Jupyter Notebook of the Model
The Python file contains the ML model used by the API. The output of the model generates a pickle file (for the API) and top 3 predicted tags for a given header with their respective confidence levels.
To run the python notebook, follow the instructions below:
- Optional: Create a virtual environment and install an ipython kernel
- Plain python:
python -m venv .venv
.venv\Scripts\activate[.ps1 or other appropriate suffix]
python -m ipykernel install --user --name hdx-model
- Conda:
conda create -n hdx-model
source activate hdx-model
python -m ipykernel install --name hdx-model
- Plain python:
- Install requirements
- fasttext requires a C++ compiler. On Windows platforms this will require an additional installation. Mac and Linux platforms should have a compiler pre-installed.
pip install -r requirements.txt
- Make sure that your directory includes the training dataset 'headertag_fulldataset.xlsx', which includes the pruned data of all the tagged datasets in HDX as of 3/15/2019.

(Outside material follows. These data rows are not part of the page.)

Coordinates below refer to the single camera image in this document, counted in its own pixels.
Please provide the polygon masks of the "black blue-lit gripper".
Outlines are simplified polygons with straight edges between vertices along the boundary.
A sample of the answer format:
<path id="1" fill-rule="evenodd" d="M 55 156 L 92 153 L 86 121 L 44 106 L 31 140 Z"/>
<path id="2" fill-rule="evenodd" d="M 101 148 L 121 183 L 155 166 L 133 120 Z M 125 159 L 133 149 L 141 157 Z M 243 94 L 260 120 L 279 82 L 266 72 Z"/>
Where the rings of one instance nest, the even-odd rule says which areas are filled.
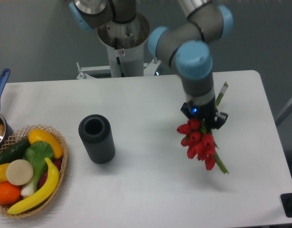
<path id="1" fill-rule="evenodd" d="M 217 111 L 215 96 L 207 103 L 200 102 L 198 97 L 191 97 L 180 110 L 188 119 L 204 120 L 211 129 L 220 129 L 228 119 L 227 113 Z"/>

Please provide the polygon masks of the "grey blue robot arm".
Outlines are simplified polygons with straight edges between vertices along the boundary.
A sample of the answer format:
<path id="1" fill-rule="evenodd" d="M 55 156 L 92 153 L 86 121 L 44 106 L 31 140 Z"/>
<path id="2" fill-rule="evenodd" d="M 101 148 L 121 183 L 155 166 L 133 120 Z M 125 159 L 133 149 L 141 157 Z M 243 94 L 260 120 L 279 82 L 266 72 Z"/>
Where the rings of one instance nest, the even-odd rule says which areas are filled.
<path id="1" fill-rule="evenodd" d="M 82 30 L 96 30 L 106 46 L 112 77 L 142 76 L 143 46 L 177 74 L 186 102 L 181 111 L 188 118 L 220 128 L 227 114 L 215 103 L 213 59 L 209 43 L 228 35 L 233 28 L 231 11 L 211 0 L 181 0 L 186 23 L 177 29 L 150 29 L 134 0 L 73 0 L 69 8 Z"/>

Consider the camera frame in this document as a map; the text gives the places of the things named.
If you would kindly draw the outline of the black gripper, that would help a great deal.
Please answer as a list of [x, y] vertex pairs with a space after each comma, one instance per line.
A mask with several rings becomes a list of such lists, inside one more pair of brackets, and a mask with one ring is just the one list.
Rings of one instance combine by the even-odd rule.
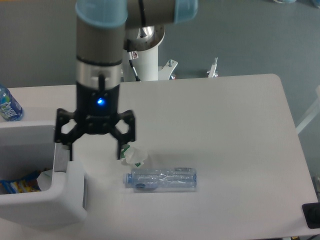
[[[74, 112], [58, 108], [56, 111], [54, 142], [62, 144], [69, 151], [69, 161], [73, 161], [73, 143], [84, 134], [101, 135], [110, 133], [117, 141], [116, 157], [121, 159], [123, 145], [136, 141], [136, 118], [134, 112], [126, 110], [118, 113], [120, 86], [111, 89], [93, 89], [76, 84], [76, 110]], [[63, 132], [63, 127], [71, 120], [72, 129]], [[127, 132], [117, 128], [119, 121], [127, 125]]]

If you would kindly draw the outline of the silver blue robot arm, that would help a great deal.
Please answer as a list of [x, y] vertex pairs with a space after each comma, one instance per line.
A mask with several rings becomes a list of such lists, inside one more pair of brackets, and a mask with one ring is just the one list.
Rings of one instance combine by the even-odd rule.
[[110, 134], [119, 149], [134, 142], [134, 112], [118, 112], [126, 31], [192, 20], [198, 5], [196, 0], [78, 0], [76, 108], [57, 110], [54, 142], [68, 151], [85, 134]]

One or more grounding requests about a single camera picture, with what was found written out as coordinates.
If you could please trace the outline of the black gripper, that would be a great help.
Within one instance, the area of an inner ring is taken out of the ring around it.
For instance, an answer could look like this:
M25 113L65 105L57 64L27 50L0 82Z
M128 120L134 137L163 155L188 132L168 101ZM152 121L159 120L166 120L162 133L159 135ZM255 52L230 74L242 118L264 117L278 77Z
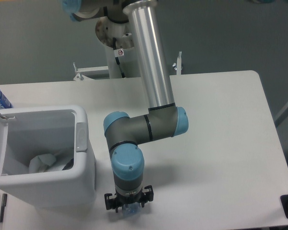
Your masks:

- Open the notebook in jupyter. Select the
hdx-model
kernel that we created earlier. - Make sure to have the correct parameters for the model given in the first cell of the python file:
- create_dataset (default: False) - boolean to determine whether the user want to download from HDX database vs. pre-loaded excel file
- SAMPLE_NUMBER_OF_DATASETS (default: 150) - number of training datasets to scrape from HDX database
- Run the notebook. It will take at least one major setup action:
- Downloading the pre-trained word vectors if they do not exist. This is an ~8GB download.